Since reports of inhumane conditions at Marineland emerged earlier this month, Torontonians have shown heightened concern about the treatment of captive animals. The Toronto Zoo has had its own problems, recently losing its international accreditation with the Association of Zoos and Aquariums for sendings its African elephants to a non-AZA accredited California sanctuary. So last Thursday was an ideal time to officially unveil its iPads-for-orangutans initiative.
Thanks to an anonymous donation to the Apps for Apes program, which has distributed iPads to primates around the world, Toronto’s orangutans now have weekly tablet-computing sessions.
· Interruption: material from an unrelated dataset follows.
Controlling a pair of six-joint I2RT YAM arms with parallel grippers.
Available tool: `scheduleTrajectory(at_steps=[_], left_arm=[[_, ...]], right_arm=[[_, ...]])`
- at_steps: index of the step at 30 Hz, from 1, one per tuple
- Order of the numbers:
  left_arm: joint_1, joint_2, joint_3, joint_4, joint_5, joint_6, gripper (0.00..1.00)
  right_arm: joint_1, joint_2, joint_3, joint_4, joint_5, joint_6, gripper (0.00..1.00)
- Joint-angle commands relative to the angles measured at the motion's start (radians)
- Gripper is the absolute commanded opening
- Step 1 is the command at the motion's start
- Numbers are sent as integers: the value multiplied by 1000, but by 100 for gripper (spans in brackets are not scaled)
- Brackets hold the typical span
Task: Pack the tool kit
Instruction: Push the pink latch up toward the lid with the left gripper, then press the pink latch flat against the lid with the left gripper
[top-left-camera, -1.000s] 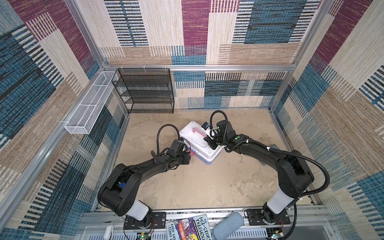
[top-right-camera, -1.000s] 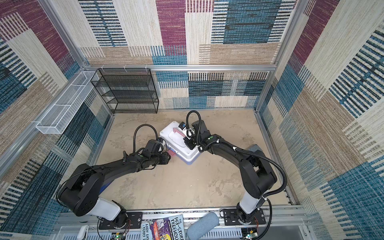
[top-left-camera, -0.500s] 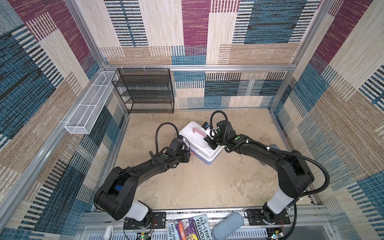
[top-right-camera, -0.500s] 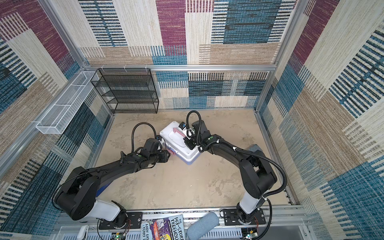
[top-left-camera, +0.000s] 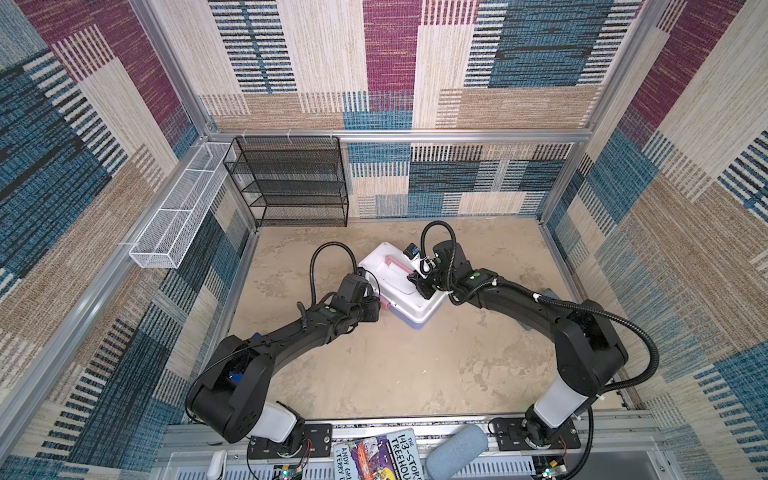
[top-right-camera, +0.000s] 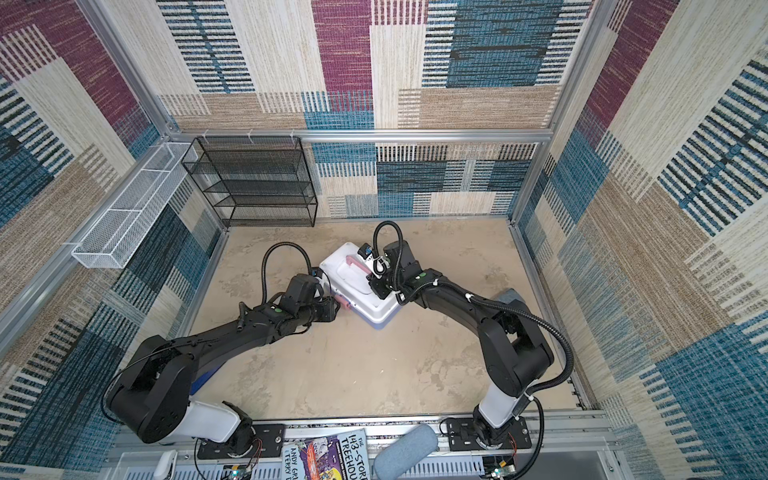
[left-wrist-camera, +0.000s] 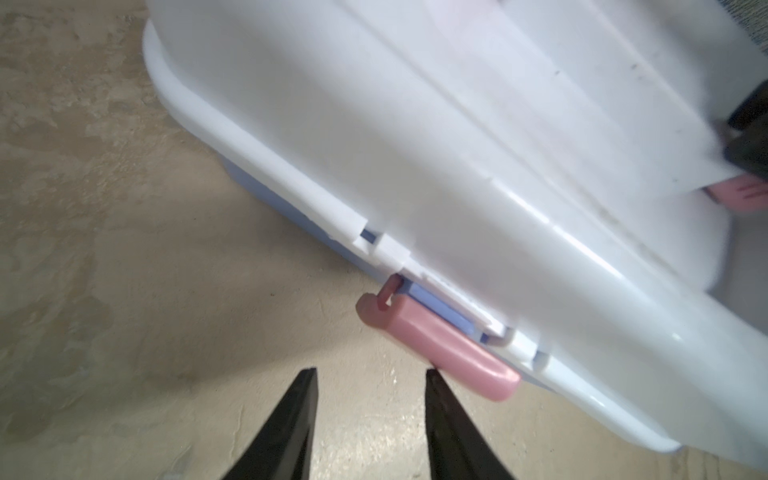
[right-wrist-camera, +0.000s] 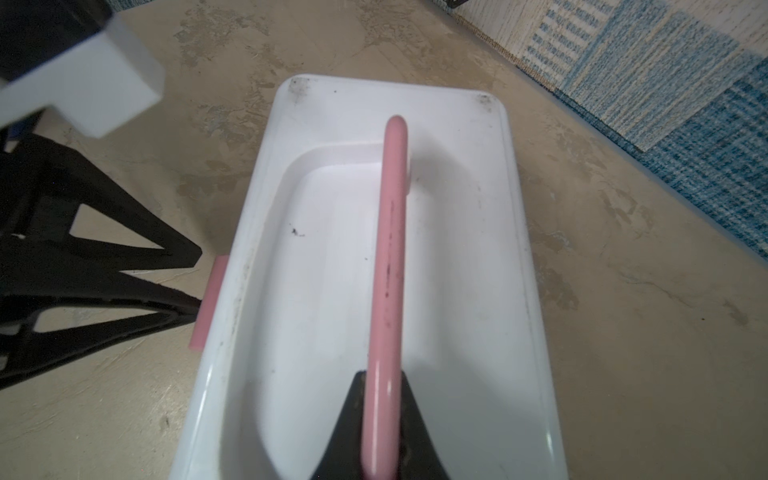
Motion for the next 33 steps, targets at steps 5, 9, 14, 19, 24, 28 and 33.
scheduleTrajectory(at_steps=[5, 9, 14, 19, 24, 28, 33], left_arm=[[0, 2, 21, 40, -5, 9, 46], [0, 6, 31, 41, -3, 11, 46], [0, 14, 37, 46, 1, 12, 46], [0, 22, 46, 47, 2, 12, 46], [0, 29, 52, 50, 3, 15, 46], [0, 36, 51, 49, 9, 14, 46], [0, 36, 51, 52, 9, 12, 46]], right_arm=[[0, 2, -2, -42, -12, 23, 13], [0, 2, -3, -42, -12, 24, 13], [0, 5, -1, -42, -12, 24, 13], [0, 3, -1, -43, -12, 24, 13], [0, 4, -1, -44, -13, 26, 13], [0, 2, -2, -43, -11, 26, 13], [0, 2, -2, -44, -12, 27, 13]])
But during last week’s demonstration, Puppe and Budi seemed distracted. Despite being coaxed with treats, they often stopped to look around, and after the iPad demo, Budi quickly returned to climbing his play structure and burying himself under cardboard, while Puppe preferred to drag around a big leaf.
They might be more enthusiastic had they known the project’s potential. Berridge said it’s going slower than he expected, but that with more training, the apes could use the iPad for communication, letting zookeepers know which enclosure they want to be in, or who they want to hang out with on a given day, ultimately giving them much more control over their lives. “At first, they were really interested in just pulling the protective cover off,” he said. Recently, however, they’ve shown more interest in touching the screen, and they get competitive at times, with adults shoving younger ones out of the way for access to the gadget.
Usually they go for the kind of apps that toddlers like—doodling, memory games, counting. Most of all, said Berridge, they enjoy videos of nature scenes.